[Python-ideas] Packages and Import

Thu Feb 8 21:41:11 CET 2007

Brett Cannon wrote:
> On 2/7/07, Ron Adam <rrr at ronadam.com> wrote:
>> Brett Cannon wrote:
>> > On 2/4/07, Ron Adam <rrr at ronadam.com> wrote:

>> It would be nice if __path__ were set on all modules in packages no 
>> matter how
>> they are started.
> 
> There is a slight issue with that as the __path__ attribute represents
> the top of a package and thus that it has an __init__ module.  It has
> some significance in terms of how stuff works at the moment.

Yes, and after some reading I found __path__ isn't exactly what I was thinking.

It could be it's only a matter of getting that first initial import right.  An 
example of this is this recipe by Nick.

     http://aspn.activestate.com/ASPN/Cookbook/Python/Recipe/307772

>>  The real name could be worked out by comparing __path__ and
>> __file__ if someone needs that.  But I think it would be better to 
>> just go ahead
>> and add a __realname__ attribute for when __name__ is "__main__".
>>
>> __name__ == "__main__" can stay the same and still serve it's purpose 
>> to tell
>> weather a script was started directly or imported.
> 
> I think the whole __main__ thing is the wrong thing to be trying to
> keep alive for this.  I know it would break things, but it is probably
> better to come up with a better way for a module to know when it is
> being executed or do denote what code should only be run when it is
> executed.

I was trying to suggest things that would do the least harm as far as changing 
things in the eyes of the users.  If not keeping the "__main__" name in python 
3k is a real option then yes, then there may be more options.  Is it a real 
option?  Or is Guido set on keeping it?

If you remove the "__main__" name, then you will still need to have some 
attribute for python to determine the same thing.  What you would end up doing 
is just moving the [if __name__=="__main__": __main__()] line off the end of 
program so that all program have it automatically.  We just won't see it.  And 
instead of checking __name__, the interpreter would check some other attribute.

So what and where would that other attribute be?

Would it be exposed so we add if __ismain__: <body> to our programs for 
initialization purposes?

Or you could just replace it with an __ismain__ attribute then we can name our 
main functions anyhthing we want... like test().

if __ismain__:
    test()

That is shorter and maybe less confusing than the __name__ check.

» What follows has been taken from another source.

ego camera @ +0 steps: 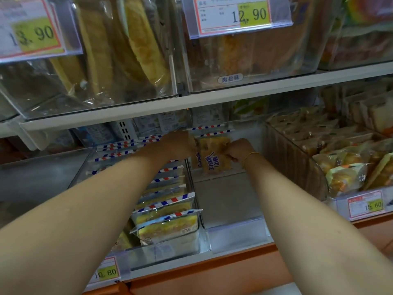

>> >> (2)  import this_package.module
>> >>       import this_package.sub_package
>> >>
>> >> If this_package is the same name as the current package, then do not
>> >> look on
>> >> sys.path. Use the location of this_package.
>> >>
>> >
>> > Already does this (at least in my pure Python implementation).
>> > Searches are done on __path__ when you are within a package.
>>
>> Cool! I don't think it's like that for the non-pure version, but it 
>> may do it
>> that way if
>> "from __future__ import absolute_import" is used.
> 
> It does do it both ways, there is just a fallback on the classic
> import semantics in terms of trying it both as a relative and absolute
> import.  But I got the semantics from the current implementation so it
> is not some great inspiration of mine.  =)

I think there shouldn't be a fall back.. that will just confuse things. Raise an 
exception here because most likely falling back is not what you want.

If someone wants to import an external to a package module with the same name as 
the package, (or modules in some other package with the same name), then there 
needs to be an explicit way to do that.  But I really don't think this will come 
up that often.

<clipped general examples>

> Or you could have copied the code I wrote for the filesystem
> importer's find_module method that already does this classification.
> =)
> 
> Part of the problem of working backwards from path to dotted name is
> that it might not import that way.  

Maybe it should work that way?  If someone wants other than that behavior, then 
maybe there can be other ways to get it?

Hers's an example of a situation where you might think it would be a problem, 
but it isn't:

     pkg1:
       __init__.py
       m1.py
       spkg1:
          __init__.py
          m3.py
       dirA:
          m4.py
          pkg2:
             __init__.py
             m5.py

You might think it wouldn't work for pkg2.m5, but that's actually ok.  pkg2 is a 
package just being stored in dirA which just happens to be located inside 
another package.

Running m5.py directly will run it as a submodule of pkg2, which is what you 
want.  It's not in a sub-package of pkg1.  And m4.py is just a regular module.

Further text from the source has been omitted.